The England dressing room. This is where players kit up before a match. Each of them get two short sleeve shirts, two long sleeve shirts, 3 pairs of boots with different lengths of studs, 2 pairs of shorts and 2 pairs of socks.




England's national team.

Waiting to enter the pitch. I was hoping the guide would make us all line up in two lines and jog out but he only made the kids do it. Oh whatever.
Exiting the tunnel onto the pitch. This is really an experience, with the rush of cold air tempered with the emotion you feel as you enter an arena as grand as this one.


Wembley's pitch close up. In the middle of this pitch a time capsule lies buried. Otherwise, it was just a privilege to see the hallowed turf of Wembley, where great bands and sports teams have achieved great things on this very same venue.

The England dugout. This is where the manager and substitutes sit during a match.

This is the flight of steps the team captain of the winning team climbs to collect a trophy.

See this trophy? It is the FA cup trophy. I got my hands on it and it would have been better if they had allowed me to lift this trophy like what Stevie G did to the Champs League one but there was a member of staff nervously watching my every movement. Eh, give the Asian a bit of slack la. I won't destroy your trophy.

The statue of Bobby Moore, the only captain ever to lift the World Cup for England in 1966.

The English really know how to praise someone to the skies. This reads 'Immaculate footballer, imperial defender, immortal hero of 1966, first englishman to raise the world cup aloft, favourite son of london's east end, finest legend of west ham united, national treaure, master of wembley, lord of the game, captain extraordinary, gentleman for all time."

If you ever need to praise someone, you can take a leaf from here. If you do it well enough, you might have enough to fill a plaque.

Some bullshit they put in the Wembley store. If only the England players really felt this way whenever they put the shirt on.

This is for Pamy and Amos, hardcore Man Utd fans. Sorry I had no money to buy you both a shirt each because it costs like 44.99 pounds but I'm sure you understand. Haha.

Some examples of merchandise in the store. The last one here especially got me cracked up. First of all, as you can see, it's obviously for babies. Secondly, it says I want to dribble at Wembley stadium. Do they mean dribble a soccer ball, or dribbling from the mouth? Lol.

Went to watch Thriller, a MJ-tribute musical after the visit to Wembley, and on the way to West End I saw this inflatable mascot for Ripley's Believe It or Not. It was busy harrassing any passer-by game enough to go near. If you enjoy being in close contact with life sized balloons for whatever reason, give this guy a try.

Yup, Thriller shows right here.

The set of Thriller, with the lead as MJ doing his moves. This is during Smooth Criminal, one of the better acts of this musical. I loved the way they did Billie Jean, Smooth Criminal, Black or White, Heal the World, and of course, Thriller. MJ owns the Moonwalk like no one else can or ever will.

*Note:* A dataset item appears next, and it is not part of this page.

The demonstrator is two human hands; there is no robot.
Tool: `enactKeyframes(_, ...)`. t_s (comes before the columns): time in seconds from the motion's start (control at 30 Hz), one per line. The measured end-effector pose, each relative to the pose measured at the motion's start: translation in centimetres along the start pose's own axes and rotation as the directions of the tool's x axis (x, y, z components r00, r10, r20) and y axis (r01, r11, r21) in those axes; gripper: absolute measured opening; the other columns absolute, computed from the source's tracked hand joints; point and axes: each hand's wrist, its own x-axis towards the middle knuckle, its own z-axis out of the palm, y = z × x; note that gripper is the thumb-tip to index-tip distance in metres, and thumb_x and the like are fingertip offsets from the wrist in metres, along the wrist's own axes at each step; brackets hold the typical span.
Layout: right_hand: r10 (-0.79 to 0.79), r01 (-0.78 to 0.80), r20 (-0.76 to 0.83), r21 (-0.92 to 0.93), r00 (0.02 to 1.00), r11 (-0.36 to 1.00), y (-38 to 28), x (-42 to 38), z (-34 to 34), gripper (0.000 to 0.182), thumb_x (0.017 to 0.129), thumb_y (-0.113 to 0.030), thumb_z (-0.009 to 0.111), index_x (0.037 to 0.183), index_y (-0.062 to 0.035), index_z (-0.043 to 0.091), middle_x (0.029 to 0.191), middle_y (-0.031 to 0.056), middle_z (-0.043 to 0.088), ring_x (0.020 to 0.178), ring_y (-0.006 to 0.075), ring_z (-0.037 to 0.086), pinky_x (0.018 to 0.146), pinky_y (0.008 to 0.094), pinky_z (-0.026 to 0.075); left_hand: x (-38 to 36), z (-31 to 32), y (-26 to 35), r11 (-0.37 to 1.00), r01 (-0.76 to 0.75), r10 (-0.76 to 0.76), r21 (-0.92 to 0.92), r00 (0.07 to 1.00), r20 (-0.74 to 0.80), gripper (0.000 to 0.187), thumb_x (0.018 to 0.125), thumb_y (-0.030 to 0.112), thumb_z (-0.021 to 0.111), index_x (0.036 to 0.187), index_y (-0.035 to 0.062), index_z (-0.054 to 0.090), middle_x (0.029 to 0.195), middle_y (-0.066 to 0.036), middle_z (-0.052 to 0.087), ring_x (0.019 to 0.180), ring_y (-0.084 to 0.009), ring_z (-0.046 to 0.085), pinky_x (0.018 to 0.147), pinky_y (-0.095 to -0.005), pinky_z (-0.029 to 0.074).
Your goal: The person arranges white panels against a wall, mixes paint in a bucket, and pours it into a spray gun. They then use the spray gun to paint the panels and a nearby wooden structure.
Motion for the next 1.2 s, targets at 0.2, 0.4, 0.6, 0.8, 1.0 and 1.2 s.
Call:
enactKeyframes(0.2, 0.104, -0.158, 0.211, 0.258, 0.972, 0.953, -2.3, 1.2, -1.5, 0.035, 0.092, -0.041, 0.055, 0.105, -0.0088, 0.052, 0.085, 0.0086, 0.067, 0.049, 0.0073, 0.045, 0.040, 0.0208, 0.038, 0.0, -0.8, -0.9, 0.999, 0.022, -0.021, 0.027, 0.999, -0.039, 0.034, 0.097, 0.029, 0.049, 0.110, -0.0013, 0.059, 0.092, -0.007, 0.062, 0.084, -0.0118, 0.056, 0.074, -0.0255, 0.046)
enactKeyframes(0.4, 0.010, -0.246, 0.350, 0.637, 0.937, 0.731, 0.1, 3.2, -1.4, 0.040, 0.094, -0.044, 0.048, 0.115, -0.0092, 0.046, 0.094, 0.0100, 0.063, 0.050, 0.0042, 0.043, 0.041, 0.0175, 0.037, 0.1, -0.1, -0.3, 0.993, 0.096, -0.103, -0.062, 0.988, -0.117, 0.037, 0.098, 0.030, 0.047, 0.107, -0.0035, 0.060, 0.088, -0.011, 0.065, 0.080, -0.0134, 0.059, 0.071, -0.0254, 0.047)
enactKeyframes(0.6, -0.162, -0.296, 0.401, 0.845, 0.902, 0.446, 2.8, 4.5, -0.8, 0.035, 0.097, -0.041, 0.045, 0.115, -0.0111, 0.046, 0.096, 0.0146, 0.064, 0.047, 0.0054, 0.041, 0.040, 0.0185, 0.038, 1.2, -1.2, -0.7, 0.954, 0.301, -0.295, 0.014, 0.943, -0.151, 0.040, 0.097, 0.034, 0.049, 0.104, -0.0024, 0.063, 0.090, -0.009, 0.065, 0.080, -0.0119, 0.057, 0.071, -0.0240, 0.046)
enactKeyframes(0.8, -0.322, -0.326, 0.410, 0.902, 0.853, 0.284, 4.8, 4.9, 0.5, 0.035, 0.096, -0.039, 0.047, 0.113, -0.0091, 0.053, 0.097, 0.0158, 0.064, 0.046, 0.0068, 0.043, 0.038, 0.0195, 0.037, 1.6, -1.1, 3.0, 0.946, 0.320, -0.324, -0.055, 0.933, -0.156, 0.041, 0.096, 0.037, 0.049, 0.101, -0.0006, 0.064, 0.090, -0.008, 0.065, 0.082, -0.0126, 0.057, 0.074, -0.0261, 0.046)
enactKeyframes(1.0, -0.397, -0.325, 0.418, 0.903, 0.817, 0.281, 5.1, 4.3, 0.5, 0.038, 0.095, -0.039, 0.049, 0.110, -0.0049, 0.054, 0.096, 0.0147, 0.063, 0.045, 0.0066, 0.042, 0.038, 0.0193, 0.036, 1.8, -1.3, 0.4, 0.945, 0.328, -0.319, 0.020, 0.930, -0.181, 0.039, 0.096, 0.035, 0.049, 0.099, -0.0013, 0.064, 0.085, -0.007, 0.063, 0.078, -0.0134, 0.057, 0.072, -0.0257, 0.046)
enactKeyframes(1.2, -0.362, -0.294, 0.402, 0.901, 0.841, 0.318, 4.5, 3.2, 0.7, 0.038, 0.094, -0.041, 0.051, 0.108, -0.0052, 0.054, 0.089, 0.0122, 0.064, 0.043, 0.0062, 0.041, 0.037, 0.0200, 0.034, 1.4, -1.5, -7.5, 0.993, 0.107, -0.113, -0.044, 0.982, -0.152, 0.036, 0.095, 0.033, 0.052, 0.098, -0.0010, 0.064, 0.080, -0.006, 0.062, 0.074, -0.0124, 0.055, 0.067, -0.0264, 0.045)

At a Chinese restaurant for dinner because Jocelyn insisted on eating roast duck since it was CNY. This was something interesting I saw. A "How to use chopsticks" guide for angmohs. It was pretty redundant because most angmohs, like the couple on my right just chose to forgo using chopsticks altogether.

Roast duck. Mmm. This small portion costs 7.50 pounds. It did taste good though.


This picture came about after I koped the last piece of orange that was supposed to be Jocelyn's and she insisted I took this picture as a form of "punishment". At first I was like no way but after that I went like what the heck and took it anyway. The angmohs at the other table looked at me like I was some retarded Asian dude.